Throughout, Mr. Laqueur's analysis is clear-eyed and unsentimental. He allows, for example, that in its own interests, Israel should long ago have relinquished the territories occupied in the Six Day War, but he reminds readers that the Arab world's antipathy to the Jewish state predates 1967 and he, quite correctly I believe, predicts that Israel's withdrawal from the West Bank and Gaza Strip will have little effect on the murderous hatred of Israel that possesses much of the Arab world.
Mr. Laqueur's impatience with a hearts-and-minds approach to combating terrorism and his equally evident disdain for knee-jerk anti-Americanism are only two of the opinions in "No End to War" that will appeal to conservatives more than to progressives. But Mr. Laqueur is in a conventional sense nonpartisan. In his assessment of the failures of United States antiterrorist policy, there's plenty of blame to go around, and criticism for both Presidents Clinton and Bush.
The worst and best features of this book spring from Mr. Laqueur's training as a historian. Deeply too deeply informed by history, "No End to War" often reads like a short, intelligent analysis that has been unnecessarily padded. In his examination of suicide terrorism, for instance, do we really need discourses on the "Song of Roland," on Nordic Sagas and on the Romanian Iron Guard? Mr. Laqueur knows many languages, but he has never mastered English prose, which makes all this extraneous information go down even harder. Still, only a scholar with Mr. Laqueur's wide historical perspective can assess what, exactly, is new and newly threatening in contemporary terrorism.
Nineteenth-century anarchists and 20th-century national liberation movements both sought radical goals, but their use of terrorism was rational and limited. They wanted a lot of people watching, but not a lot of people dead. But by the late 1980's a new religious-motivated terrorism, which embraced millennialist goals, was unconstrained by the same political, moral and practical considerations. In his most astute (and densest) chapter Mr. Laqueur traces with authority the roots and development of Islamist fanaticism, illuminating above all in an analysis echoing Bernard Lewis's what he sees as its truly uncompromising hatred of the West.

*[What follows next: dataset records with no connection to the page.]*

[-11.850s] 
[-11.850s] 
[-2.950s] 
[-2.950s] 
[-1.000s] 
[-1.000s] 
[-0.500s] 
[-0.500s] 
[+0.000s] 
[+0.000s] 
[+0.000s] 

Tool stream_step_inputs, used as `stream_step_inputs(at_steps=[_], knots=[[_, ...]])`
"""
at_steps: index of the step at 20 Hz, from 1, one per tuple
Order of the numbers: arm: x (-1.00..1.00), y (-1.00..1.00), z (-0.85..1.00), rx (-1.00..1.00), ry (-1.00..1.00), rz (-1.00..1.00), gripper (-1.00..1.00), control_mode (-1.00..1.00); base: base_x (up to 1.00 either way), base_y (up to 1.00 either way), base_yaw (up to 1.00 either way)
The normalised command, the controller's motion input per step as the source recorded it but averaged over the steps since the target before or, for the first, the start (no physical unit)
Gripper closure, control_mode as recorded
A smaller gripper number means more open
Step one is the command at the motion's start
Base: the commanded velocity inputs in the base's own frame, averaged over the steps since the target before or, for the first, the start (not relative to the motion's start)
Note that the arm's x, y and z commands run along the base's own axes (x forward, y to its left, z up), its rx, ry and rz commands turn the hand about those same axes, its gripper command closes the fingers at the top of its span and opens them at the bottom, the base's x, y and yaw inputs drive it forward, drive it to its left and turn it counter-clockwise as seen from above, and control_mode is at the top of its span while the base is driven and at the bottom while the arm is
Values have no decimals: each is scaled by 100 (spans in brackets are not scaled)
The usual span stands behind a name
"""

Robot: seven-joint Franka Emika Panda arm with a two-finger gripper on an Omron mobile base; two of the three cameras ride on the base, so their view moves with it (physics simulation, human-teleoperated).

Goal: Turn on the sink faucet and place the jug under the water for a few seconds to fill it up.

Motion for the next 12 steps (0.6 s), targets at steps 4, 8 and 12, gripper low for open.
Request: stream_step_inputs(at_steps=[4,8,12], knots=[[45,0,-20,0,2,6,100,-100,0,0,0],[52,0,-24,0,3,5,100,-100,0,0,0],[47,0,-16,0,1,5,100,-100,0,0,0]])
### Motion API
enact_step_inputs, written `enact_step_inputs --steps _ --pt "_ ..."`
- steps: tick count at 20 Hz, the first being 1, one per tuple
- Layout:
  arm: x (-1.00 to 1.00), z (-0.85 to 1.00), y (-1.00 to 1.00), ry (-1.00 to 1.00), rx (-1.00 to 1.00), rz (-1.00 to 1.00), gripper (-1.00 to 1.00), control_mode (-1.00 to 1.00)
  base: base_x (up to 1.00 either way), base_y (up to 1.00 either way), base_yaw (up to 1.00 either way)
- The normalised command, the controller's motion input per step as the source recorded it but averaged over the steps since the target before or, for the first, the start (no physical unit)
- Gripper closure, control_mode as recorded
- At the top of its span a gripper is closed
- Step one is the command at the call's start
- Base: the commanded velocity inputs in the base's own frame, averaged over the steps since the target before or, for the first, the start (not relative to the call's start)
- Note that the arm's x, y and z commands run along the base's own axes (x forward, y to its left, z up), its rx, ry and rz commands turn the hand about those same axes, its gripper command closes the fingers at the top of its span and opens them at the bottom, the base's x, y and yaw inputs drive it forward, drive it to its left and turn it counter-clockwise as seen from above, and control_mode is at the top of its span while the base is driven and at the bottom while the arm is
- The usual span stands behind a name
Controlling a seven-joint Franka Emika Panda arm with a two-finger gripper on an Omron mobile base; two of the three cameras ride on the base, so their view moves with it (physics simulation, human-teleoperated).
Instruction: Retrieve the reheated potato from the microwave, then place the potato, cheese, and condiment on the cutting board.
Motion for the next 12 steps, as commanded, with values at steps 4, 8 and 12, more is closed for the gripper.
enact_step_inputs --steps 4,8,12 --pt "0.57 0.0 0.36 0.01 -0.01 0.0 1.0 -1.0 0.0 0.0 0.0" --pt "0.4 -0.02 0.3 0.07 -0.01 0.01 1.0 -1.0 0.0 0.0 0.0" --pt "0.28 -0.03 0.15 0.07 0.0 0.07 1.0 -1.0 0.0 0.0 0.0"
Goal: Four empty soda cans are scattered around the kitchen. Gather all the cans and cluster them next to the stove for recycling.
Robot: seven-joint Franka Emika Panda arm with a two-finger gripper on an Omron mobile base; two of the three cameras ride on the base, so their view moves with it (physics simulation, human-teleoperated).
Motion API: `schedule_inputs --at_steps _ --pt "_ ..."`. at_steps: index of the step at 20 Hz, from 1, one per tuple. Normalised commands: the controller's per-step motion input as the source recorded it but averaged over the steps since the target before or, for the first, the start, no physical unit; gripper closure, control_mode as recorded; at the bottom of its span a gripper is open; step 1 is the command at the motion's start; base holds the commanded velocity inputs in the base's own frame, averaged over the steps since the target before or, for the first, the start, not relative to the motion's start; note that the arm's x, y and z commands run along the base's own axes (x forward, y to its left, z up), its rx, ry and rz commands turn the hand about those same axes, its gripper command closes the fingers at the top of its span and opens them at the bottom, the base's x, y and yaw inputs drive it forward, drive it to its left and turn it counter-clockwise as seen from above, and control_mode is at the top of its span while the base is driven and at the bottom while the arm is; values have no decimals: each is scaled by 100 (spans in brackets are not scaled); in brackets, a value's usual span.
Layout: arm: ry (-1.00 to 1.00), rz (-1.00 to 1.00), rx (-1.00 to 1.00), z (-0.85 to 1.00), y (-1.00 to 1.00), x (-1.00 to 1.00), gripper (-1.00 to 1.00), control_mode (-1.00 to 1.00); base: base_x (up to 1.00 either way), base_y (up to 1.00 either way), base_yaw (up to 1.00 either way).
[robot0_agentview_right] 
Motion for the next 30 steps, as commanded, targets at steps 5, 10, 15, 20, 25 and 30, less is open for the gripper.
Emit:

That most Muslims don't embrace this ideology, Mr. Laqueur argues, is, when it comes to assessing the danger it presents, as true as it is irrelevant, for what now makes fanatical Islamist terrorism so dangerous is the marriage of its unrestrained goals with a highly adaptable, loosely structured international network that can increasingly kill very many people with relative ease.
There is a bright spot in his analysis. Mr. Laqueur hardly views the Arab world as static. Eventually, he says, modernity will transform it. But until it's complete, that process will exacerbate the very forces most antagonistic to the West. The greatest national-security question ever to face the United States may well be: Will that transformation occur before religious fanatics acquire biological and nuclear weapons? If Mr. Laqueur's analysis is right, the West is in a race for its life.
Benjamin Schwarz is the literary editor of The Atlantic Monthly.